■ WORK INSTRUCTION ■
When you reach the line containing "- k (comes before", stop after it; until then, copy each line of the listing exactly, starting with the first.

■ RECORDED INFORMATION ■
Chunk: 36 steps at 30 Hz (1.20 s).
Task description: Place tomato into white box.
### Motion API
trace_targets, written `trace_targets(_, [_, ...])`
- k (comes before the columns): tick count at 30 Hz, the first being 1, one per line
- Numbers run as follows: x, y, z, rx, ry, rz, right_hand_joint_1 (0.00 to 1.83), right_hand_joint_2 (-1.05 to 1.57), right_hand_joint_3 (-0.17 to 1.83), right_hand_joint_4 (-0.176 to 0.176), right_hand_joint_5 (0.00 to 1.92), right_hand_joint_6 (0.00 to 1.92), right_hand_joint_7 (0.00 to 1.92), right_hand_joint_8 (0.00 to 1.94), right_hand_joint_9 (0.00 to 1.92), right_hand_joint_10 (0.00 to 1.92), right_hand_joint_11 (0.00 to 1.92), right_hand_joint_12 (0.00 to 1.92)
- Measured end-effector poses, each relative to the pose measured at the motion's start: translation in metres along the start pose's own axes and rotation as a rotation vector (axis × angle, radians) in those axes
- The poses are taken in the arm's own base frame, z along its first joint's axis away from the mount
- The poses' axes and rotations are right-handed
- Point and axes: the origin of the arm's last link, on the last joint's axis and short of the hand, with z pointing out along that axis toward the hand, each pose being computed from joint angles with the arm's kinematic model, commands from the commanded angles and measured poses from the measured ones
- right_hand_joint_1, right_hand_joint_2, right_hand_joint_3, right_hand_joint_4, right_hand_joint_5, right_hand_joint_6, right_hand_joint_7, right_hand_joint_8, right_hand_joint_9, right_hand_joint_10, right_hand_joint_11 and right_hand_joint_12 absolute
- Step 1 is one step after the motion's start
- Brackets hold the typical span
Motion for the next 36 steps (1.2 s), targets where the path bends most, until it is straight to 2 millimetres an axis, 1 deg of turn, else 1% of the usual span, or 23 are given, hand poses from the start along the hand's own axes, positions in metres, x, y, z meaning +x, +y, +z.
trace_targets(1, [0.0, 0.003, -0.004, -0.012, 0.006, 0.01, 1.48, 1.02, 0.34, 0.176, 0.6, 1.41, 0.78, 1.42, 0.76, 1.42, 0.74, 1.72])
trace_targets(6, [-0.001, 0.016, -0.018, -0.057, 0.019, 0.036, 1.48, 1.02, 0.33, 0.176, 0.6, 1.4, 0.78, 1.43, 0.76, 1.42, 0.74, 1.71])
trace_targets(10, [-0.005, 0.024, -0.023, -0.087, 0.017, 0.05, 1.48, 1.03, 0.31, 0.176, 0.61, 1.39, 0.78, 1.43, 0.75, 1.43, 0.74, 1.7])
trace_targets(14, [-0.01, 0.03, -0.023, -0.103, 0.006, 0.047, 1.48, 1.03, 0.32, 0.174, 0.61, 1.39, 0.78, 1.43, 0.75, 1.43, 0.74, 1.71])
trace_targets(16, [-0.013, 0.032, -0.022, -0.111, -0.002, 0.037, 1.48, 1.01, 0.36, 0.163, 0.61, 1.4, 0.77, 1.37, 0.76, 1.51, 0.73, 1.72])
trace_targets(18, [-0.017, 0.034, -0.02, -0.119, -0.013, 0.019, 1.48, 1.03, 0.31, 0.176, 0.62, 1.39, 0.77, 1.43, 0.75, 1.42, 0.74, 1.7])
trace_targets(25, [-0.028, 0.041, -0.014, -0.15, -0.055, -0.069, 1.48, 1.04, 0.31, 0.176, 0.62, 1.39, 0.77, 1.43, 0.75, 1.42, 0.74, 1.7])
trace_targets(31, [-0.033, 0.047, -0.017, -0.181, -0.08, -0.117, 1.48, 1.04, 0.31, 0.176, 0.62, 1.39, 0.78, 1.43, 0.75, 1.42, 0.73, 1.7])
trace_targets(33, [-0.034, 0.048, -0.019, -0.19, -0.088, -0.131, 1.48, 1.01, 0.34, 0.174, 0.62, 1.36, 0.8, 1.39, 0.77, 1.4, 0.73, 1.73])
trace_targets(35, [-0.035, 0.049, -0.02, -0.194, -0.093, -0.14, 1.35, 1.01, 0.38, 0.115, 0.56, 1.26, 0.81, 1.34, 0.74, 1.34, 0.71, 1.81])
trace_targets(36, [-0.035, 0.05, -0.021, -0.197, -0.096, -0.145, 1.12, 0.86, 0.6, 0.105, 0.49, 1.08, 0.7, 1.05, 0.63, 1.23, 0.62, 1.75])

■ EXERCISE RESPONSE ■
Chunk: 36 steps at 30 Hz (1.20 s).
Task description: Place tomato into white box.
### Motion API
trace_targets, written `trace_targets(_, [_, ...])`
- k (comes before the columns): tick count at 30 Hz, the first being 1, one per line

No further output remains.